:: Provided data ::
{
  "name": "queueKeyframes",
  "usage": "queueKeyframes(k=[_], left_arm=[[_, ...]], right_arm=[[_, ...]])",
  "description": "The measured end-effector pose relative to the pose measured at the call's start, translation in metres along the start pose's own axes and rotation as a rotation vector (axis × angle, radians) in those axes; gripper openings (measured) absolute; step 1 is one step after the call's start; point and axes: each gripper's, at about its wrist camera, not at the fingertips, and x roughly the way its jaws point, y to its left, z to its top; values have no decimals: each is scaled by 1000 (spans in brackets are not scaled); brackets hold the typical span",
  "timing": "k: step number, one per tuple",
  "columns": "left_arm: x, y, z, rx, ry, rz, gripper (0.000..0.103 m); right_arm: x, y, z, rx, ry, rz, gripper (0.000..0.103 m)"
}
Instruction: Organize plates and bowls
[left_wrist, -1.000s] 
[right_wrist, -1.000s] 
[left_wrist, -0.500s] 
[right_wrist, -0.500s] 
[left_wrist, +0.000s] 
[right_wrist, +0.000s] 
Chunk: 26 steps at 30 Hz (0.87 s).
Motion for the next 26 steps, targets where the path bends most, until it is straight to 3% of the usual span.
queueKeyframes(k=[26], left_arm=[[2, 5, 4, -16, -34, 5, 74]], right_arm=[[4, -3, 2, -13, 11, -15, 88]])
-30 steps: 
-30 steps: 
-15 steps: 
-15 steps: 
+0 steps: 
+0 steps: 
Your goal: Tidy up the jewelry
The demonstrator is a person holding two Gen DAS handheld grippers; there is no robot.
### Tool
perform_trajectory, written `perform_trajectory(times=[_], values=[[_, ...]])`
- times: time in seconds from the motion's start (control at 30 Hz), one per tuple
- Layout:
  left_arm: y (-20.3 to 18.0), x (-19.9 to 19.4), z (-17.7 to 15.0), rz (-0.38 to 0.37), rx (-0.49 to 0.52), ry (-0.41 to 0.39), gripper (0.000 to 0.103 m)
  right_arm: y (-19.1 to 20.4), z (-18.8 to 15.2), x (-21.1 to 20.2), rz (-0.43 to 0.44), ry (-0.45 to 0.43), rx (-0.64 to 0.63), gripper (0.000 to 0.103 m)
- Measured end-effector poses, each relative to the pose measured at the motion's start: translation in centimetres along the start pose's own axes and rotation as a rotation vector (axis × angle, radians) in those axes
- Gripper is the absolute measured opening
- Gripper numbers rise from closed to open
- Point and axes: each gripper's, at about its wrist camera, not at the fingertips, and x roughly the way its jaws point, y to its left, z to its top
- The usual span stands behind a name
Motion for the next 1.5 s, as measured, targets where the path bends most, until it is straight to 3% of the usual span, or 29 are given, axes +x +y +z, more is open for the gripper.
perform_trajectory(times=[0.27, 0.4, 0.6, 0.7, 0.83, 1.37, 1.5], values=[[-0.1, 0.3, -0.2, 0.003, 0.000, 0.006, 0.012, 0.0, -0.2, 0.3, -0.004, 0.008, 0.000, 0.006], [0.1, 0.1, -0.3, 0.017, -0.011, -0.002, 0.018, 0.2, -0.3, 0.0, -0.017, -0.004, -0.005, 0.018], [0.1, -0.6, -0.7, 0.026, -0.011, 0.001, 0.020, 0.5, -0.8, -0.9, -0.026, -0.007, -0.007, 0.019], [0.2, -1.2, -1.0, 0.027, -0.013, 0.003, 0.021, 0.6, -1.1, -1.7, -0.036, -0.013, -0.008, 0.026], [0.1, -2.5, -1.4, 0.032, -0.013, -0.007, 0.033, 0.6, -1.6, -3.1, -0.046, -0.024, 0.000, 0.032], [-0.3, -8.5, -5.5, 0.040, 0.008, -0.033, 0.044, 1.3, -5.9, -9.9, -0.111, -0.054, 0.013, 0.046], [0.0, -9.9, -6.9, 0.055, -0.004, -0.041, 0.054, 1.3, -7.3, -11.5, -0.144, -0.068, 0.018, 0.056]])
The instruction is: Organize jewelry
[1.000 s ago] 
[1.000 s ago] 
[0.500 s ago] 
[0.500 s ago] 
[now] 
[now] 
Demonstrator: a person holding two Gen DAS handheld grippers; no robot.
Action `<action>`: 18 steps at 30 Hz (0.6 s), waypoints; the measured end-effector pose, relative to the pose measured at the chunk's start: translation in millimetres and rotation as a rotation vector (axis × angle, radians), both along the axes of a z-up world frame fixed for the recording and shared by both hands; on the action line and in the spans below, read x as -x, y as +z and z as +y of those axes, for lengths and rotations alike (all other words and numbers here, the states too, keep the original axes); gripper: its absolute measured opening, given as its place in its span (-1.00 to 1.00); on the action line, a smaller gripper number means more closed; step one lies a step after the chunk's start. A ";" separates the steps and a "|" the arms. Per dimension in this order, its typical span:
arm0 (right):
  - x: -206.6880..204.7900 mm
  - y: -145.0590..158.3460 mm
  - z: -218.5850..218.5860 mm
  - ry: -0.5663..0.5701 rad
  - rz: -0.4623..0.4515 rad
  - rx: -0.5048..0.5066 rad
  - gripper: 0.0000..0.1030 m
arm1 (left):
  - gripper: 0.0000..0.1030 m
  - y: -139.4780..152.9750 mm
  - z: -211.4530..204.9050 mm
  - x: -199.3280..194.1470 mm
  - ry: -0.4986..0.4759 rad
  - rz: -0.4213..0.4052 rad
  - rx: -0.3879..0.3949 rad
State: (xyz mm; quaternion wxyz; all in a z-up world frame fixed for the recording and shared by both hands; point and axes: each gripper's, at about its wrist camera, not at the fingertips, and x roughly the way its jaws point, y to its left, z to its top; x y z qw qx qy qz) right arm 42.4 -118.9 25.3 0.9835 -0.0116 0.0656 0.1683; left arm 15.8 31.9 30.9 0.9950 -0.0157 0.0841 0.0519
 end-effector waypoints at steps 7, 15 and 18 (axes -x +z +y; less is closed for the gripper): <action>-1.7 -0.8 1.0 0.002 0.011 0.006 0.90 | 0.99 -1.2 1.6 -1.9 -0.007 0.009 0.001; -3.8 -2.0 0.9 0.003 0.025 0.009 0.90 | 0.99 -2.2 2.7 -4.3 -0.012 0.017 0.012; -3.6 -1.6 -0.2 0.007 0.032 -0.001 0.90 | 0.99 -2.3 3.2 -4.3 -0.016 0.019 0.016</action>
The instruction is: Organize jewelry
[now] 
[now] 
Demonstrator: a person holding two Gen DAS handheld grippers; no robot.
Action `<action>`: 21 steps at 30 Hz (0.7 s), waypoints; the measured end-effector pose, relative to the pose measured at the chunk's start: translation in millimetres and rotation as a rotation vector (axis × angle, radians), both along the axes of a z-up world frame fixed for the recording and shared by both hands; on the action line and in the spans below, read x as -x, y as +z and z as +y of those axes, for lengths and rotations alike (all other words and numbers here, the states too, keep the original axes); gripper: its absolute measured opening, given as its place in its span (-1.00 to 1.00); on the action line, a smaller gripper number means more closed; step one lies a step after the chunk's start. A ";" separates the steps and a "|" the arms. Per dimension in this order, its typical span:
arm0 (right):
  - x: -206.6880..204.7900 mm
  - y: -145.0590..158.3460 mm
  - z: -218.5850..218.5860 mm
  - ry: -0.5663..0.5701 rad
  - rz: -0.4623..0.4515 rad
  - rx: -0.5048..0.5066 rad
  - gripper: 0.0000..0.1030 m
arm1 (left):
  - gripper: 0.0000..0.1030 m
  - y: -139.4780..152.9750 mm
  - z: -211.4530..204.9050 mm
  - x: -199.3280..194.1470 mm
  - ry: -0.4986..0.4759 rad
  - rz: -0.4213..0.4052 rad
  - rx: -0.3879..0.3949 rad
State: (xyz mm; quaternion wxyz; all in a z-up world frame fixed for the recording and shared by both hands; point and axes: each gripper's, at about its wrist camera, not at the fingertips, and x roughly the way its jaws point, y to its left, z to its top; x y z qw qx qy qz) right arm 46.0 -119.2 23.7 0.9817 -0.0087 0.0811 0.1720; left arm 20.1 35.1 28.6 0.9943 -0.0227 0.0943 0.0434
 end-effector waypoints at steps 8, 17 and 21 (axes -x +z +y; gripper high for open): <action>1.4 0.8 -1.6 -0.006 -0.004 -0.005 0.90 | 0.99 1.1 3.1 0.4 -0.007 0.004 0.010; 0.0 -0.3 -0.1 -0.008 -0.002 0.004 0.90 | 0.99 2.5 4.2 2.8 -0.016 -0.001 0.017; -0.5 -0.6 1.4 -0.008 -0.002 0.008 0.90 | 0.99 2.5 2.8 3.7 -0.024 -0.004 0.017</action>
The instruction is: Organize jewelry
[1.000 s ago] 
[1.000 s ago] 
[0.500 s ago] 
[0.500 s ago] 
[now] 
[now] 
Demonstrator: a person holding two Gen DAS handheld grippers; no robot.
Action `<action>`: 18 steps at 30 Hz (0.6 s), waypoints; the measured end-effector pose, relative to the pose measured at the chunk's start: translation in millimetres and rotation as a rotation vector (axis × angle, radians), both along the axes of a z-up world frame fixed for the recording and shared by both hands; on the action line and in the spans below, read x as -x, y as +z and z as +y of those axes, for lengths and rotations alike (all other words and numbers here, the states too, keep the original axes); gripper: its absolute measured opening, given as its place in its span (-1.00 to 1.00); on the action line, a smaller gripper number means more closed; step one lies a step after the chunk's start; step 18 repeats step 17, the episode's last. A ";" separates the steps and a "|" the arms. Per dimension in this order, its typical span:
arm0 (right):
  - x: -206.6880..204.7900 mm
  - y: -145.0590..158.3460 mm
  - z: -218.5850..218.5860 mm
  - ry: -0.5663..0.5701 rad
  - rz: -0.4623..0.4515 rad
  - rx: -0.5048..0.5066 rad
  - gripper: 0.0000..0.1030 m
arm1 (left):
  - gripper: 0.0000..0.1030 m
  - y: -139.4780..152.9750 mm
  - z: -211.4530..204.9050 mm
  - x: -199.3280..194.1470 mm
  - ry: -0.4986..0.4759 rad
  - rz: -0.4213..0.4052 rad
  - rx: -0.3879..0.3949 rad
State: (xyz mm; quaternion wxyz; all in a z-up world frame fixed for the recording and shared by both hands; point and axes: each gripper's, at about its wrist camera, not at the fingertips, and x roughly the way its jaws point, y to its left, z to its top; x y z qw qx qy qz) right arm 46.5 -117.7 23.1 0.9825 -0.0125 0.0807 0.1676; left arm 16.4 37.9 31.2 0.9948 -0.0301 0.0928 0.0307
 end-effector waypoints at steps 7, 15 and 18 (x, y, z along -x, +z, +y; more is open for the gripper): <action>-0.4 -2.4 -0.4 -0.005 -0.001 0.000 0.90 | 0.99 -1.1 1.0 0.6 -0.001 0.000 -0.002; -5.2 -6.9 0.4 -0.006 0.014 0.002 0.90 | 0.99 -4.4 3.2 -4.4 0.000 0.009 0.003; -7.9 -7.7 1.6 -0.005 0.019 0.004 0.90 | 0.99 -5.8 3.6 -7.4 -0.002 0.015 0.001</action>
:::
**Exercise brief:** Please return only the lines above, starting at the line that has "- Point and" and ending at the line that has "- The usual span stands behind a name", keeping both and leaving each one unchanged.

**Response box:**
- Point and axes: each gripper's, at about its wrist camera, not at the fingertips, and x roughly the way its jaws point, y to its left, z to its top
- The usual span stands behind a name

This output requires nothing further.